┌──

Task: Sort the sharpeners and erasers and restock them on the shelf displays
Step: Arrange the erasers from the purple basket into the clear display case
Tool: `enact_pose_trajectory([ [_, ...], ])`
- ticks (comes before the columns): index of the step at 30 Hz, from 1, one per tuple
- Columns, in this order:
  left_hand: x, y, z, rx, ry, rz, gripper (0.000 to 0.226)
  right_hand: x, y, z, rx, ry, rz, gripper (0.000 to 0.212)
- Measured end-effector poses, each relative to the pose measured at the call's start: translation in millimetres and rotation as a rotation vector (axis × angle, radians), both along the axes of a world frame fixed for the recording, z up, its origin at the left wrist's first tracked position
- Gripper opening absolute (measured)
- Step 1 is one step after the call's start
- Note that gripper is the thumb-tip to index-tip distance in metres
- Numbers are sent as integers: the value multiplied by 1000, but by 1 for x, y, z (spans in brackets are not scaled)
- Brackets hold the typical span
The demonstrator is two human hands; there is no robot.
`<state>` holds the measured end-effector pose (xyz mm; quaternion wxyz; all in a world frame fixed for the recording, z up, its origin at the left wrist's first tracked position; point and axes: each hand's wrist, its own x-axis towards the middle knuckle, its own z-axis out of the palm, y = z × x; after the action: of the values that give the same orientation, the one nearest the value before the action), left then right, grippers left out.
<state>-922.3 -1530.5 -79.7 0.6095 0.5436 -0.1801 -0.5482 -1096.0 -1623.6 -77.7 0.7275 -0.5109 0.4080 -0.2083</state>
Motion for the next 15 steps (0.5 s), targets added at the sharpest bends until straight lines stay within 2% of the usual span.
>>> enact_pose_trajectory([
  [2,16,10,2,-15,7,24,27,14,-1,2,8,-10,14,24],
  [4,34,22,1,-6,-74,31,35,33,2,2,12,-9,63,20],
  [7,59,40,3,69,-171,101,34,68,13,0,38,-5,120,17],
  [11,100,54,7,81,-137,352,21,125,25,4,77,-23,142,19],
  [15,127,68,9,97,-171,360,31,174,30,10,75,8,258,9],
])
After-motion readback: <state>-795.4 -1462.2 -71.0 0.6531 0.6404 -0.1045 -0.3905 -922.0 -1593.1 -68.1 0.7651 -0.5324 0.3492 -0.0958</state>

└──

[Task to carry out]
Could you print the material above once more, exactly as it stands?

[Answer box]
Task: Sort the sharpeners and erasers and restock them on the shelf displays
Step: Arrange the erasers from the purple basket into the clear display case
Tool: `enact_pose_trajectory([ [_, ...], ])`
- ticks (comes before the columns): index of the step at 30 Hz, from 1, one per tuple
- Columns, in this order:
  left_hand: x, y, z, rx, ry, rz, gripper (0.000 to 0.226)
  right_hand: x, y, z, rx, ry, rz, gripper (0.000 to 0.212)
- Measured end-effector poses, each relative to the pose measured at the call's start: translation in millimetres and rotation as a rotation vector (axis × angle, radians), both along the axes of a world frame fixed for the recording, z up, its origin at the left wrist's first tracked position
- Gripper opening absolute (measured)
- Step 1 is one step after the call's start
- Note that gripper is the thumb-tip to index-tip distance in metres
- Numbers are sent as integers: the value multiplied by 1000, but by 1 for x, y, z (spans in brackets are not scaled)
- Brackets hold the typical span
The demonstrator is two human hands; there is no robot.
`<state>` holds the measured end-effector pose (xyz mm; quaternion wxyz; all in a world frame fixed for the recording, z up, its origin at the left wrist's first tracked position; point and axes: each hand's wrist, its own x-axis towards the middle knuckle, its own z-axis out of the palm, y = z × x; after the action: of the values that give the same orientation, the one nearest the value before the action), left then right, grippers left out.
<state>-922.3 -1530.5 -79.7 0.6095 0.5436 -0.1801 -0.5482 -1096.0 -1623.6 -77.7 0.7275 -0.5109 0.4080 -0.2083</state>
Motion for the next 15 steps (0.5 s), targets added at the sharpest bends until straight lines stay within 2% of the usual span.
>>> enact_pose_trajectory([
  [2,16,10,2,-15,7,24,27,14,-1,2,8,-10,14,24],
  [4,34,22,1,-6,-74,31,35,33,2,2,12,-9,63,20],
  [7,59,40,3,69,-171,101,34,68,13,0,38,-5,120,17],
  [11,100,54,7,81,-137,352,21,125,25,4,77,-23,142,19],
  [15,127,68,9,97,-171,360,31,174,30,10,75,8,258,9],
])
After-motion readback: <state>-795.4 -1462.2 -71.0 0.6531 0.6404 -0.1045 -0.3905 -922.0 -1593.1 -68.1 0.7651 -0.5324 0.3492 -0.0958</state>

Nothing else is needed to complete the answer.